Recent research has shown that there are certain countries where churches are at high risk of deliberate systematic destruction, as well as sporadic attacks through religious intolerance and terrorism. If you are a Christian and happen to live in one of those countries, chances are that you and your family will also be singled out for the destruction of your property, belongings, and even your lives.  These likely outcomes were derived from a recent Pew Research Center study which calculated the world’s top 34 countries with the most government destruction of religious property. In an article published in Christianity Today, Kate Tracy reports on this research in which other highlights derived were as follows:

• Three countries were found to have topped the church-destroying list with “100 or more” incidents: China, Russia, and Tajikistan.

• These were followed by another set of countries in the “10+ to 99” count category of churches destroyed. These were: Iran, Saudi Arabia, Indonesia, Azerbaijan, Syria, Pakistan, Angola, Uzbekistan, and Kazakhstan.

• There are another 21 countries listed in the “1 to 9” countries, including some of those notoriously and regularly covered in the press due to religious violence or intolerance, such as Nigeria, Somalia, Sudan and Egypt.

• Overall, government damage to religious property occurs most often in the Middle East and North Africa, while in the Asia-Pacific region, 16 of 60 countries had government infringement on their property.

• Between the months of November 2012 and March 2014, persecution watchdog Open Doors found that 3,641 churches and Christian properties were destroyed. The four hardest-hit countries: Nigeria (with 1,539 cases, Egypt (with 829 cases), Pakistan (with 217 cases), and Syria (with 207 cases). Syria and Egypt lined up in Pew’s second-tier ranking of countries with 10 to 99 cases of religious property damage, while Nigeria and Egypt were in Pew’s third-tier ranking, with one to nine cases reported.

• Colombia and Mexico—countries that don’t even rank among the top 50 worst places of persecution—have high rates of church property damage. Colombia had 177 cases and Mexico had 36 during the latest reporting period. Based on this finding, Ronald Boyd-MacMillan, chief strategy officer for Open Doors stated that this indicates that religious violence is more a product of state factions, rather than the overall state itself.

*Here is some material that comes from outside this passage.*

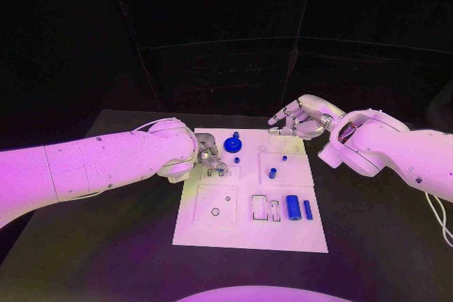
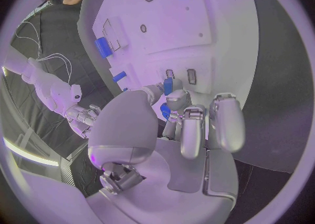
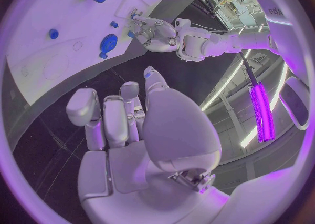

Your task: Assemble the parts on the task board

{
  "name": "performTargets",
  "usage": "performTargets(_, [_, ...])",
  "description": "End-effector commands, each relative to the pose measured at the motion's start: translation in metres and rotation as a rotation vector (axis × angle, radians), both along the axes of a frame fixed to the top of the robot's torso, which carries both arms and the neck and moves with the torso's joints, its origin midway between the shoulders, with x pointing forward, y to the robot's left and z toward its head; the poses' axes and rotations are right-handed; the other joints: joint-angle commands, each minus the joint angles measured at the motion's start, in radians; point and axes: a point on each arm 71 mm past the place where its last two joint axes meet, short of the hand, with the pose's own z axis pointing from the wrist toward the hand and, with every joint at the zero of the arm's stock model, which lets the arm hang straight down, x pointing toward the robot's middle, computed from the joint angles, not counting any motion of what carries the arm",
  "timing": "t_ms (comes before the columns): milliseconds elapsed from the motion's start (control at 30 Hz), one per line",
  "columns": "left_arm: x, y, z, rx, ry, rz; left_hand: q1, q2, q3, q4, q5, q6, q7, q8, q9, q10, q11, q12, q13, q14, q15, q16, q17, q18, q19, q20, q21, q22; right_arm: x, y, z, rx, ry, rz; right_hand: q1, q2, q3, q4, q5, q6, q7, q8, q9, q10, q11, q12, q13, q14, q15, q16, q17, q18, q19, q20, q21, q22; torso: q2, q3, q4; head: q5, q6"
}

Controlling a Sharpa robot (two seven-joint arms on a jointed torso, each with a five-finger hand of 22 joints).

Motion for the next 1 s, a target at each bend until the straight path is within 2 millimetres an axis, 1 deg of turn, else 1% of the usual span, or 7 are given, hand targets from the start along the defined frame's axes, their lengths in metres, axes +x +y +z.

• The other countries rounding out Open Doors’ top 10 list for religious violence were the Central African Republic, India, Kenya, and Iraq, all with less than 100 incidents of Christian property destruction.

• China is also reportedly focusing on removing crosses, which are an integral symbol of Christianity, from as many churches as possible.

• As was recently reported by Christianity Today, Sudan recently reaffirmed its church-building ban as well as demolished a few existing ones. However, Sudan ranks low on Pew’s list, with only one to nine incidents of religious property damage. Another similar study was published in January and also referenced by Christianity Today. The study was based on the top 10 nations “where Christians faced the most pressure and violence,” according to the 2014 World Watch List (WWL) from Open Doors International, were North Korea, Somalia, Syria, Iraq, Afghanistan, Saudi Arabia, Maldives, Pakistan, Iran, and Yemen (in that order)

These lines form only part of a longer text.